Parisian Night-Unlife


The wind blew false across my face. I didn’t know what it was like in other parts of the world, but wars of darkness were a constant in the city of lights. And I most certainly should know. I’d been living in town for most of them. The wind was picking up. That meant the magisters were making their move. I was forced to shake my head. The other immortals had fled to the catacombs a few years ago, when the foundations of this most recent war began to brew. After all, if they got in the beasts’ way, they’d be truly dead and probably food for kennels, and if they got in the magisters’ way, they would have their essence used as fuel for some terrible curse upon the world. Immortals relied on the two thing we had in spades more than their enemies: time and experience. What is a ten-year nap to one who will never die, they posited every time a war was brewing not involving them. When a pair of knights came to town and purged the Grand Magisterium, the immortals napped. When the beasts took a foothold and ran out the knights, they napped. Now, with the rise of a new maestro and new magisters, they once again nap. After each of those wars, they returned and gained influence and power, only to lose it with each nap. After the third, I stopped caring enough to listen to the leaders of the area. I was the oldest of the immortals here, by near a century. I certainly didn’t need to retire at every perceived threat.

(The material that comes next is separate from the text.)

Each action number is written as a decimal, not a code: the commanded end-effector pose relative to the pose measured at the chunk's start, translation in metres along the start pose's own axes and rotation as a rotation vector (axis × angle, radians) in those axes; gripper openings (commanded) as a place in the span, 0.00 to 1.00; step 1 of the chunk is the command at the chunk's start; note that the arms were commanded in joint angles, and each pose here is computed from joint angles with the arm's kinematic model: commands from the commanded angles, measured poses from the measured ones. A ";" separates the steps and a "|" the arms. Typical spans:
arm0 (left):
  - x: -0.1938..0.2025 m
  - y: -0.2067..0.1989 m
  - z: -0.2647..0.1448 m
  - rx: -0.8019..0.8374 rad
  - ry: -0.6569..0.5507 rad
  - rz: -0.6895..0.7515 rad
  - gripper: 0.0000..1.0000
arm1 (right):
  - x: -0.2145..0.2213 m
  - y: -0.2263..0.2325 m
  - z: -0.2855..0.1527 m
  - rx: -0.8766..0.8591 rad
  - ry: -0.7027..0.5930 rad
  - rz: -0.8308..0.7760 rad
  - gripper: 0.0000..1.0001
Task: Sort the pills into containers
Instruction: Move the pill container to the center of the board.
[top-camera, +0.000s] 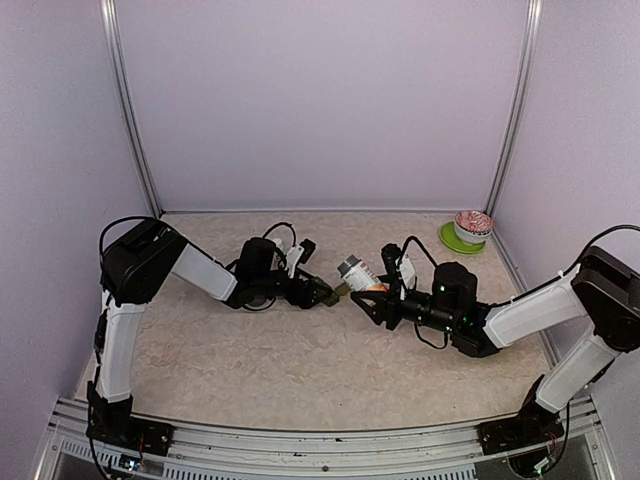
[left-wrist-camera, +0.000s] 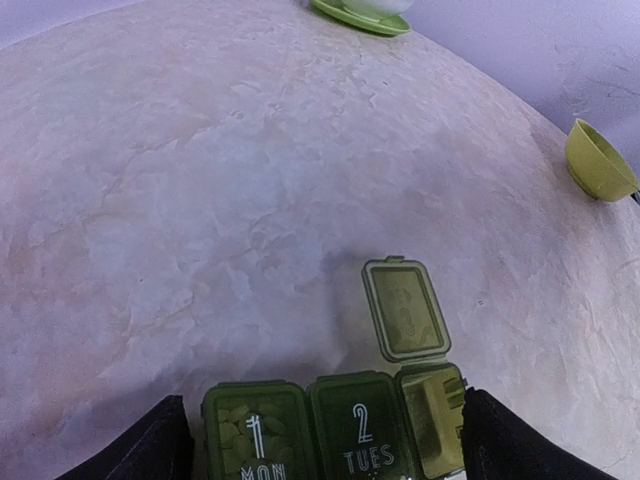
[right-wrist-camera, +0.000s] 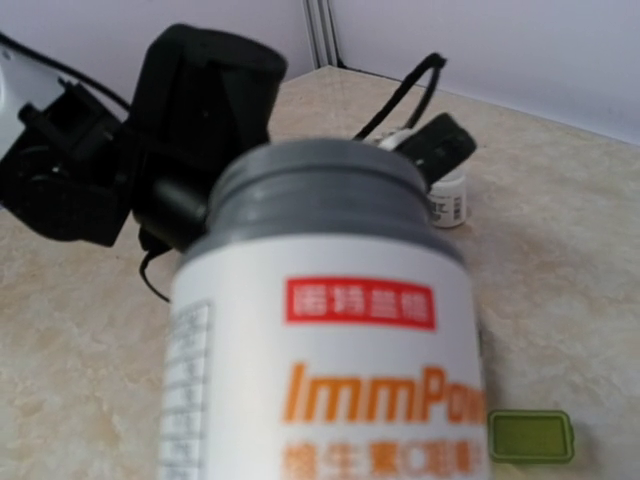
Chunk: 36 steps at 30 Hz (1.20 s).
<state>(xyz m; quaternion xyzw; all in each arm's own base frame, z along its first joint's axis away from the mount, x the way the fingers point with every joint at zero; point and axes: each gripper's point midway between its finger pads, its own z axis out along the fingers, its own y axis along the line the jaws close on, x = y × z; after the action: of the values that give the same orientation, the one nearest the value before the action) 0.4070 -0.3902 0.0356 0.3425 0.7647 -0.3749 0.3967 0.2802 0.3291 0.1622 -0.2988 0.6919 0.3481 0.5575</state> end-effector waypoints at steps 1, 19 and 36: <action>-0.004 0.004 -0.005 -0.034 -0.054 -0.011 0.90 | -0.009 -0.001 -0.006 -0.001 -0.023 -0.003 0.01; -0.006 0.009 0.007 -0.060 -0.041 -0.037 0.86 | -0.006 0.002 -0.001 -0.022 -0.014 0.004 0.01; -0.005 0.007 0.011 -0.105 -0.036 -0.011 0.82 | -0.003 0.001 -0.006 -0.018 -0.014 0.005 0.01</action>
<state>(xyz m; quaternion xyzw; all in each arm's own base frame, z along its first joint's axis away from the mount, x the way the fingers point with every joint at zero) 0.4194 -0.3972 0.0395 0.3053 0.7767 -0.3552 0.4212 0.2757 0.3296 0.1576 -0.3066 0.6952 0.3527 0.5461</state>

Walking down the stairs into the penthouse suite, I smiled at my few but brilliant children. Young Marcellus, an idiot child who would have died in the streets of Messalia had I not brought him into the family, sat in the large armchair, reading a book on quantum mechanics. Science had always fascinated the boy. “How goes it, Marcellus?” I asked him.

“Bene, mater,” he replied in Latin, as though by instinct, then continued, “This is some truly fascinating research. Give the humans a few years, they might be an aid in stopping magics.” He put the book down and looked up at me, “It’s starting, isn’t it?”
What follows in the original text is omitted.